Rangers and Celtic are by far the most popular clubs in Scotland and generate masses of revenue for the SFA and the SPFL. According to Deloitte, Celtic made up 50% of SPL revenue in 2014/15. It is not difficult to understand why some may argue that a motive existed to get Rangers back to the SPL as soon as possible to increase revenue. Indeed, there is some evidence to suggest that pressure was put on SFL clubs to vote to accept Rangers into the First Division back in 2012.
Rangers PLC entered the 2011/12 UEFA Champions League after winning the SPL on goal difference, which the March complaint to UEFA argued deprived another Scottish club of potential revenue and allowed a weakened Rangers side to compete in European competition. Celtic would have been Rangers’ replacement, so Resolution 12 of its AGM, which asked UEFA to investigate this situation – appears to have been based on legitimate concerns.

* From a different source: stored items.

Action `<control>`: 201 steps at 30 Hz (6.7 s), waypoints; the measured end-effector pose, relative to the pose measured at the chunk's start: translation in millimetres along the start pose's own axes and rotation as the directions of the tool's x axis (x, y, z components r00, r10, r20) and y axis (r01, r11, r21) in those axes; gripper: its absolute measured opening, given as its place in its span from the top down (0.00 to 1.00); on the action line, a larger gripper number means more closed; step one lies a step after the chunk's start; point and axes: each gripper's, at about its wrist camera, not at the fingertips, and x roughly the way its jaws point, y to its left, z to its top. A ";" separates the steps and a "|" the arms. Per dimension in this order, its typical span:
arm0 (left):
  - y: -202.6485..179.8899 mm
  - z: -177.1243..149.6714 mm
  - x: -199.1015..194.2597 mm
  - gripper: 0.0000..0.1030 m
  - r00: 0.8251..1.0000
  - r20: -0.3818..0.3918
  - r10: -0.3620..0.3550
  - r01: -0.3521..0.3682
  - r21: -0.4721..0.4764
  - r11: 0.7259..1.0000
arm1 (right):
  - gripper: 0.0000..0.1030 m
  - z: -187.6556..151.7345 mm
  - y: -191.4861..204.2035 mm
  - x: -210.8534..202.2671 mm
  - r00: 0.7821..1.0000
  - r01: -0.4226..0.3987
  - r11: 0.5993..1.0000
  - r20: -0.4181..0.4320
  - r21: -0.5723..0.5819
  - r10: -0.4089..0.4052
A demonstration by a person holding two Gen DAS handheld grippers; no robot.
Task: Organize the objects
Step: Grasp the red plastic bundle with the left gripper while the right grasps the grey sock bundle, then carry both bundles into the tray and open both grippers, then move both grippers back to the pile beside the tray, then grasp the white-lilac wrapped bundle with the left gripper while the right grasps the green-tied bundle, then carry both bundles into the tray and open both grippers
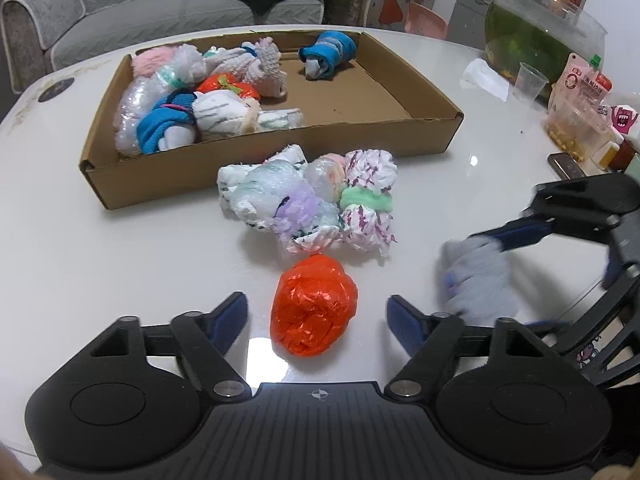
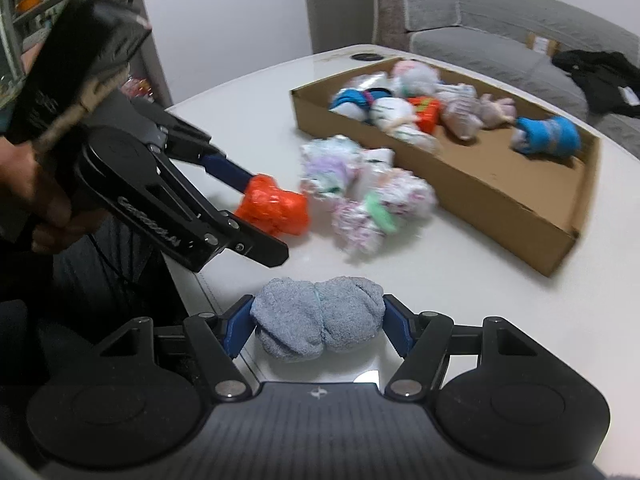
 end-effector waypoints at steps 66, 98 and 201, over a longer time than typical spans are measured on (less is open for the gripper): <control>-2.4 219.5 154.0 0.61 0.995 0.015 0.098 -0.099 0.203 0.974 | 0.38 155.0 -166.2 54.5 0.977 0.168 0.965 -0.100 -0.201 -0.191; 1.2 213.2 141.4 0.44 0.995 0.016 0.102 -0.103 0.228 0.968 | 0.22 142.3 -160.6 80.0 0.933 0.206 0.953 -0.249 -0.224 -0.260; 15.1 209.0 -11.9 0.51 0.994 0.108 0.019 -0.035 0.147 0.989 | 0.66 150.9 -117.4 -20.2 0.976 0.212 0.974 0.066 -0.076 -0.207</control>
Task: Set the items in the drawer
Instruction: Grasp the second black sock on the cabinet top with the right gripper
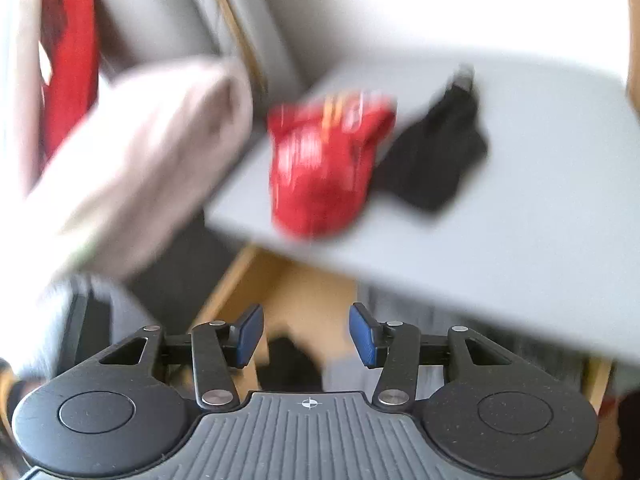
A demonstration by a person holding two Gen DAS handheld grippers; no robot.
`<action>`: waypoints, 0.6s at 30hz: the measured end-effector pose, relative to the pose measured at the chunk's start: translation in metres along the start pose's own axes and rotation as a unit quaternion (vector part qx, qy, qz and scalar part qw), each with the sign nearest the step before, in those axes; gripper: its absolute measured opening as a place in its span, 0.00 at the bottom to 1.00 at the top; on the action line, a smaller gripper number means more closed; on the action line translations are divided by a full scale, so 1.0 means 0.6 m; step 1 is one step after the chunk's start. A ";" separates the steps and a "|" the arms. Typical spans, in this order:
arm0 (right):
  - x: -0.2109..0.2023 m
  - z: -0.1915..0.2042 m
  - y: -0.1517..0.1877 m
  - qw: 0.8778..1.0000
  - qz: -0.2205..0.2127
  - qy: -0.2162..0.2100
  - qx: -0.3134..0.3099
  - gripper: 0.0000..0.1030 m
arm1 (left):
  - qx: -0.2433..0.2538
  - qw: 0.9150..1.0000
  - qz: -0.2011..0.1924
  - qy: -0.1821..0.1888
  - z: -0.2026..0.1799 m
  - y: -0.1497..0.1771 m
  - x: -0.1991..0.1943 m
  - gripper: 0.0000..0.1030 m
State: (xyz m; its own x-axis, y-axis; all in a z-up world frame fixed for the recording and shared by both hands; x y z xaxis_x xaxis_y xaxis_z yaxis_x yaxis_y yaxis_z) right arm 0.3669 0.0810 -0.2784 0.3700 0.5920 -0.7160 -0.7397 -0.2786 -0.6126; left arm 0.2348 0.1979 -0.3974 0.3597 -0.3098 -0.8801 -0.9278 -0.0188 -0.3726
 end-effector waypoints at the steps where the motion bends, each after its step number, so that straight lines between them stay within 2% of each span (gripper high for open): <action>1: -0.003 -0.011 -0.018 1.000 -0.016 0.007 0.009 0.43 | 0.001 1.000 0.000 0.000 0.001 0.000 -0.001 1.00; 6: 0.011 -0.067 -0.077 0.992 -0.079 0.072 0.060 0.43 | 0.006 1.000 -0.002 0.000 0.001 0.000 -0.004 1.00; 12: 0.059 -0.115 -0.090 0.979 -0.097 0.136 0.115 0.43 | 0.001 1.000 -0.001 0.001 0.003 0.000 -0.004 1.00; 15: 0.086 -0.119 -0.094 0.974 -0.111 0.143 0.137 0.43 | 0.000 1.000 -0.001 0.000 0.005 0.000 -0.004 1.00; 18: 0.093 -0.113 -0.097 0.973 -0.122 0.147 0.126 0.43 | -0.001 1.000 -0.001 0.001 0.005 0.001 -0.005 1.00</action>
State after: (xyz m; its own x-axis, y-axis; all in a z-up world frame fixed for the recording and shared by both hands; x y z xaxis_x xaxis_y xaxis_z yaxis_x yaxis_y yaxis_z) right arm 0.4690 0.0789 -0.3055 0.6698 0.3648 -0.6467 -0.7101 0.0605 -0.7015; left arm 0.2338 0.2019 -0.3958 0.3618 -0.3111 -0.8788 -0.9272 -0.0223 -0.3739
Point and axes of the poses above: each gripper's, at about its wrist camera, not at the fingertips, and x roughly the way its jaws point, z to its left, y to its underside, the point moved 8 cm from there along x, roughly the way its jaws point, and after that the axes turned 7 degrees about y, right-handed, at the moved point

The people behind the UEFA complaint stress that they are not Celtic supporters. Whether or not that is true, they understandably want to remain anonymous because of the potential threat to them for highlighting these issues.
In 2014, Parma was denied a UEFA club licence by the Italian football association (FIGC) over an unpaid €300,000 tax bill. At the end of 2012, UEFA sanctioned a number of clubs with exclusion from European competition due to ‘overdue payables’ remaining. Earlier this year, it excluded Galatasaray after it failed to comply with the terms of an earlier settlement agreement with UEFA.
Statutes of limitations within UEFA’s regulations may prevent it from investigating whether the 2011/12 licence was correctly issued to Rangers, however the allegations outlined above appear to have a scope that is wider than UEFA club licensing. At the very least, the allegations and evidence outlined within this article suggest that the inquiry into the financial collapse of Rangers PLC may not have been as independent as it could have been. The March complaint filed with UEFA and Celtic shareholders argue that the way in which the situation was handled undermines the integrity of Scottish football governance. That is why The Sports Integrity Initiative decided to investigate this issue.
UEFA has had a busy time recently. It remains to be seen whether it will revisit such allegations, which sit within a complex and inflammatory regulatory environment. However, just because they sit within the historical rivalry between Celtic and Rangers doesn’t automatically mean that the allegations are without merit. Unless a full independent investigation is carried out, these allegations – whether they ultimately have any substance to them or not – appear likely to continue to cast a shadow over Scottish football.